Whenever I feel self-conscious about just being me, about wanting to laugh out loud and sing with the radio or dance to the music (which sometimes is just in my own head), I look at my 2 ½ year old granddaughter and my 3 year old dog. They don’t care or less what other people think. They both dance, and laugh and have a great time – almost all the time. Of course they both take lots of naps and eat with gusto without worrying about if they will fit into their jeans. No wonder they are happy all the time.

So my key to not being grumpy is to allow myself to figure out why I am being that way, and then to shrug my shoulders and dance or laugh it off – since the key to my authenticity is to not take myself too seriously – and not let my ego run my life. So, not everyone likes Mary Poppins. So what, who cares? I’m going to be my authentic happy (and sometimes grumpy) self, and if people don’t like it, they can just take it with a spoon full of sugar. Or salt, if you are drinking margaritas.

Tuesday, July 27, 2010

Blooming Where I am Planted

I grew up in Southern California where I learned how to body surf, eat granola and wear flip flops. I worked at Disneyland. Yes, I have blonde hair. (And It continues with age, thanks to my hairdresser, Andrea). My family still lives there, and I yearn for them and the ocean daily. But staying there just wasn’t in the cards.

I was “planted” in Ohio several years ago. Now, not being very good at geography in school (that and math were not my #1 choices), I wasn’t even sure where I was moving. They call it the “mid-west”, but if you look at a map, it’s kind of at the north eastern southern part of the country.

What I did know that instead of earthquake drills I’d have tornado sirens. I had heard the tomatoes were incredible and that there was lots of sweet corn. I was told there were tons of beautiful big trees and lots of wildflowers. No ocean, but lots of lakes and rivers.

Snow. Snow? I had to buy earmuffs and cute coats and matching mittens. I had to learn to scrape my windshield. My dog had to wear a sweater. Moving to Ohio was quite a culture and weather shock.

What I didn’t know was that I’d find home. So many people ask me: “What is a California girl doing in Ohio?” Well, here is my answer:

I am living – truly living. I have chosen to bloom where I was planted. I have found my true love and soul mate. I have the best friends ever. I live in a house that has the most peaceful view of the woods.
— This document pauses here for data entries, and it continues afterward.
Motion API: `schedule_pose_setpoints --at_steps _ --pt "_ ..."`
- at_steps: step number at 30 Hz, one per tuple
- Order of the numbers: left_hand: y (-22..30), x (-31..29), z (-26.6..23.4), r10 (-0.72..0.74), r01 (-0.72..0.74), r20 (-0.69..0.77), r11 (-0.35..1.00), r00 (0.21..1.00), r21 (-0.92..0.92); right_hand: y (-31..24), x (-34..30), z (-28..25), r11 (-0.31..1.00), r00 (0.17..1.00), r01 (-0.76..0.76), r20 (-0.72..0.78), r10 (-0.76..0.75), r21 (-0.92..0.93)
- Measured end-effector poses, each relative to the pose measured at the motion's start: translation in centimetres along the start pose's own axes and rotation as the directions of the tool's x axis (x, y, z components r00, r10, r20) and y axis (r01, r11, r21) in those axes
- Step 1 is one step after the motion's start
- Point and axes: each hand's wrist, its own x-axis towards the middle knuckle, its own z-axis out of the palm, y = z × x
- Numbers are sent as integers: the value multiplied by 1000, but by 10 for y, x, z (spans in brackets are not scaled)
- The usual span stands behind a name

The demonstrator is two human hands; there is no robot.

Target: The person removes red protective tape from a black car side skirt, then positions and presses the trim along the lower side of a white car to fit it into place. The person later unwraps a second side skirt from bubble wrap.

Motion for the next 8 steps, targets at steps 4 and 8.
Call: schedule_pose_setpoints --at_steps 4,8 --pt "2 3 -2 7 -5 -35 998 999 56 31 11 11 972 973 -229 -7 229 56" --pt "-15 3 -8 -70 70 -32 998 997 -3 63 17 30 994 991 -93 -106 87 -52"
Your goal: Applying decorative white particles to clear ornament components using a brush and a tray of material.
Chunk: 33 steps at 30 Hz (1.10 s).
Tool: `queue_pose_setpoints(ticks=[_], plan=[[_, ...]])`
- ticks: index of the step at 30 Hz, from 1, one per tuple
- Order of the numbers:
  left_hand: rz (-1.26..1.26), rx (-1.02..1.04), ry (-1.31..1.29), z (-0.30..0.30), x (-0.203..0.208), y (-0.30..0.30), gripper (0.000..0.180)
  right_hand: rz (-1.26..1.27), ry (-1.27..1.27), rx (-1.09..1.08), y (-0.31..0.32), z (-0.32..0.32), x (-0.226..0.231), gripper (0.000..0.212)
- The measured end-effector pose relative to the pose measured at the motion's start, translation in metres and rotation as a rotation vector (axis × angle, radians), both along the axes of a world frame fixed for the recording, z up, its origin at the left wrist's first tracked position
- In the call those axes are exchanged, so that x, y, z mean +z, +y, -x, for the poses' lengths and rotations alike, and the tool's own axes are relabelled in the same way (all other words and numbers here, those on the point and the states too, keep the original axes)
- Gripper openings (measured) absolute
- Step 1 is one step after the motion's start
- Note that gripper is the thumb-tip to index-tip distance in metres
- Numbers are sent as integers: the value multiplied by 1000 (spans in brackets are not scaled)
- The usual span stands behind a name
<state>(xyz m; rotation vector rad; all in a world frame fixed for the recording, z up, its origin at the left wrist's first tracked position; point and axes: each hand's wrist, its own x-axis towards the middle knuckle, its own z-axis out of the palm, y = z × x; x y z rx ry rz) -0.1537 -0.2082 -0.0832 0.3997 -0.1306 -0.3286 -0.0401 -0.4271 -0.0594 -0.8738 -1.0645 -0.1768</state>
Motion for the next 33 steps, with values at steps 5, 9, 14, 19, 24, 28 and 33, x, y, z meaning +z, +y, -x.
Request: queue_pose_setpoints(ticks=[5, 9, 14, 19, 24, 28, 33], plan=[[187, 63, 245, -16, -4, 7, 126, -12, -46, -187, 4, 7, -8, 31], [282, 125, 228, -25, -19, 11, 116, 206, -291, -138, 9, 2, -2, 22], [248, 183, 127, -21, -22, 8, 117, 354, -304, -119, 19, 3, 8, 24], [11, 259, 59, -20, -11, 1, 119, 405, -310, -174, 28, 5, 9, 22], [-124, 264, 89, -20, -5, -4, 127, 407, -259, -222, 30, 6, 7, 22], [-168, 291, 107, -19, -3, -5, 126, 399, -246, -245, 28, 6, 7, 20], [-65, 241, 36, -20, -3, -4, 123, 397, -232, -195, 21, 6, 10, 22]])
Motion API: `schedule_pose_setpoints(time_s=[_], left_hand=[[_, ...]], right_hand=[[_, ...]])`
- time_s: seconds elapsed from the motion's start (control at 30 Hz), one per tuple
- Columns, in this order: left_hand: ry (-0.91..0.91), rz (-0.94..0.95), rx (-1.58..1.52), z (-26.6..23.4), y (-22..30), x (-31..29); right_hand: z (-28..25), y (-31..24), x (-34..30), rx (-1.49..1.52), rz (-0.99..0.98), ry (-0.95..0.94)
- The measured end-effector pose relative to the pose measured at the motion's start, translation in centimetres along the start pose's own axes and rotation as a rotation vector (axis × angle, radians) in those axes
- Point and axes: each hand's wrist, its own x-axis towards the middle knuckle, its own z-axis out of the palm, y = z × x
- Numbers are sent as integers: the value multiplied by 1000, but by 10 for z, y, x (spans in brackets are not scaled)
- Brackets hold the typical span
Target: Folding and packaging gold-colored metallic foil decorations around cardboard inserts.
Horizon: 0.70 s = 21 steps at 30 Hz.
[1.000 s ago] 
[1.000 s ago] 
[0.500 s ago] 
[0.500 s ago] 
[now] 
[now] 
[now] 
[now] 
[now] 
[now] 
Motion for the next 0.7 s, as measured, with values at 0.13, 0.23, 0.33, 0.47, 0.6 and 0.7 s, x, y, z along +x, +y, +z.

I embrace and enjoy the change of the seasons. I have my children and soon to be 3 grandchildren. I don’t have traffic. I have great farmers markets and talented artisans living near me. I have my favorite restaurants and wine bars. I know some of the coolest people in the world. I get to go to great concerts and outdoor events. I can build a snowman….or watch my granddaughter do it and cheer her on. I can canoe on the river and bike alongside it. I can drive a short distance to snow ski or boat on one of the great lakes. I am not far from the east coast and am within driving distance to some of the most beautiful places in the country. Ah, maybe that’s what they meant by “middle America”.

Being an Ohio transplant has been a journey…but a joyful one at that. I guess you could say my heart is split; part in Ohio and part back in California, where my family and childhood memories reside.

I’ve learned to discover the richness of where I am planted. I’ve learned to have an open mind and learn about the people and the culture. I’ve learned to embrace my own inner California style, while living where there is no ocean.

The melting pot of my life just continues to evolve. I’ve created my own “garden” where I will continue to grow and bloom and thrive…and at times throw around some fertilizer for good measure!